A little over 3 years ago, three days before I was to sit my final exam, namely ‘Equity and Trusts’, my car was broken into and my schoolbag stolen. Irony of ironies, my schoolbag was empty for all but Equity notes-so, all the robber got was a good lesson in ‘fairness’ (for lay readers-Equity is essentially about fairness).
Equity itself is quite a curious topic, traceable back to the 12th century, and comprises a body of maxims which “reign over all laws”. Maxims include “those who come to Equity must come with clean hands”, “Equity sees that as done what ought to be done” and (importantly for our purposes as will become clear) “equity does not act in vain”.
I give this brief background because on Thursday the 28th of May, revelations were made in the Irish Parliament about an injunction which has been granted preventing the Irish media from reporting on a purported benevolent agreement between IBRC (a nationalised bank) and Irish media mogul Denis O’Brien. As a result of this injunction, the Irish media are not even reporting on the revelations which were made in Parliament (although an argument has been made here by Seán Ó Conaill that the issue can be reported). A good synopsis can be found here.
Injunctions are remedies which are issued by the courts pursuant to this equitable jurisdiction and accordingly are derived from the aforementioned equitable maxims. The important maxim for the purposes of this post is “equity does not act in vain”, as it may be important for the upcoming legal challenge to the current injunction being heard on Tuesday.

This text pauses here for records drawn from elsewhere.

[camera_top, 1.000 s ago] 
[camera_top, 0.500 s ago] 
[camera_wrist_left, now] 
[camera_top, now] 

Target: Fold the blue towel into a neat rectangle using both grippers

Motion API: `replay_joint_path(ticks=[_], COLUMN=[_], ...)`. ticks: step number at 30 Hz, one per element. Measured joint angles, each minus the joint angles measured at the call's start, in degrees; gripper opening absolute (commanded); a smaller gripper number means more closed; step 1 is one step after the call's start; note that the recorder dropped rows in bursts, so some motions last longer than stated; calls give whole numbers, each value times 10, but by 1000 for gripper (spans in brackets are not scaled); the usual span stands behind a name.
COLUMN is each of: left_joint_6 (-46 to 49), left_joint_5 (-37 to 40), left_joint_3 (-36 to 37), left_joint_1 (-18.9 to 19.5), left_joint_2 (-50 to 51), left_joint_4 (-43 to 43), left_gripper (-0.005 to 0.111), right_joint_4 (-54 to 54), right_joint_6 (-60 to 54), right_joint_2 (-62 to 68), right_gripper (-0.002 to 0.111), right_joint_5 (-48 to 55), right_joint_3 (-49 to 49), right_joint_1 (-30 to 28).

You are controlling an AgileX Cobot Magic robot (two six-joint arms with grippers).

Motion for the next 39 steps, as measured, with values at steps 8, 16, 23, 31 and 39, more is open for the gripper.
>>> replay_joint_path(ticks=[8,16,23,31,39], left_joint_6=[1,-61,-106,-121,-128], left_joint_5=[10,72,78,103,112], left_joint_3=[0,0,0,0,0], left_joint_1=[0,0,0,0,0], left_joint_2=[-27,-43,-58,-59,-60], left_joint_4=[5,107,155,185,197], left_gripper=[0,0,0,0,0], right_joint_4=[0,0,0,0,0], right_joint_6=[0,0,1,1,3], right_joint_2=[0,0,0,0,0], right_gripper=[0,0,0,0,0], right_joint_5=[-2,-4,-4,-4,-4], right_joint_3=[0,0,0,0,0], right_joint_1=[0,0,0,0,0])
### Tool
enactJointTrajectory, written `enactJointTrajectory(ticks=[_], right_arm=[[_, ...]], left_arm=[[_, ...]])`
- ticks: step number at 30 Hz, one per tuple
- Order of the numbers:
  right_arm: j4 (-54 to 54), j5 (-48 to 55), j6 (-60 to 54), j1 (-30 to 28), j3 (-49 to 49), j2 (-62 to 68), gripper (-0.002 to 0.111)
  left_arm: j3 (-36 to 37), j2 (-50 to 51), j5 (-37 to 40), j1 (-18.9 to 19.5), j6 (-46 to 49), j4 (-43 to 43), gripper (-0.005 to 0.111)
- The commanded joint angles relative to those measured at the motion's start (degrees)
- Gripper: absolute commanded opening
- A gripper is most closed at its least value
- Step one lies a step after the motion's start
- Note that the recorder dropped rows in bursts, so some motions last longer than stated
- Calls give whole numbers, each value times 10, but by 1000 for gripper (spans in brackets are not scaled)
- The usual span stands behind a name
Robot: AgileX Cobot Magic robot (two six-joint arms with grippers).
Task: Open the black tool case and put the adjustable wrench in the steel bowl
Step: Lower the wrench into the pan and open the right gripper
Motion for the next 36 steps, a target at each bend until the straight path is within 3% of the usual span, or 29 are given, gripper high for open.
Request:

In 1985, former MI5 officer Peter Wright attempted to publish an autobiography, Spycatcher, chronicling his time as a secret agent, in defiance of the duty of confidence he owed to the Crown in relation to his services. The British Government immediately banned the publication from being released and obtained several injunctions precluding the media from reporting the national secrets contained in the manuscript. The book however was published and released overseas (it even reached the best-seller list in US) and, although not stocked in the UK, was privately imported in mass numbers. Accordingly, given the futility of the injunction, The Guardian and Observer sought to have it lifted. The House of Lords, by a 3-2 majority, decided that the injunction should remain in place for the time being, despite the acknowledgment that the order was effectively redundant (see for instance, Lord Ackner  1 W.L.R. 1248 at 1307). To this, Lord Oliver issued a powerful dissent:
[As] the proscribed material is available for public ventilation and discussion by everybody except those subject to the existing restraint, I question whether it can be right to continue that restraint against parties in no way concerned with flouting the court’s orders and to interfere with their legitimate business of publishing and commenting upon matters already in the public domain ( 1 W.L.R. 1248 at 1318)
In the subsequent case ( 1 A.C. 109) on whether there should be a permanent injunction, the House of Lords rejected the Attorney General’s case by a 4-1 majority and lifted the injunction. Lord Keith did so “[not on the basis of] any balancing of public interest nor upon any considerations of freedom of the press, nor upon any possible defences of prior publication or just cause or excuse, but simply upon the view that all possible damage to the interest of the Crown has already been done by the publication of Spycatcher abroad and the ready availability of copies in this country” ( 1 A.C. 109 at 260)
Lord Brightman was similarly opined that the injunction no longer served any useful purpose in preventing the dissemination of the national secrets as the information was already in the public domain:
But if the matter sought to be published is no longer secret, there is unlikely to be any damage to the public interest by re-printing what all the world has already had the opportunity to read ( 1 A.C. 109 at 267)
Lord Goff likewise followed on the basis that granting a permanent injunction would be redundant:
On any sensible view the information contained in the book was, at the date of trial, in the public domain. For this reason alone, in my opinion, the injunctions against the “Observer” and “The Guardian” should now be discharged ( 1 A.C. 109 at 290; Lord Jauncey agreed at  1 A.C. 109 at 293)
There is an important lesson in this Spycatcher tale for the injunction which is currently constraining the Irish media. The revelation which was made in Parliament is freely available on the Government’s website. Similarly, although the Irish media is injuncted, the British media may freely release details about the issue, which renders the injunction particularly futile given the free-flow of information via newspapers websites which don’t have a paywall (such as The Guardian). Given such a state of affairs, it is arguable that the Irish Court next week should lift the injunction as the House of Lords did in Spycatcher, not because the information is in the public interest per se (although it clearly is, and that makes the case for releasing the information stronger in and of itself), but that to maintain the injunction is futile. Surely the Irish courts will follow the equitable maxim that equity does not act in vain.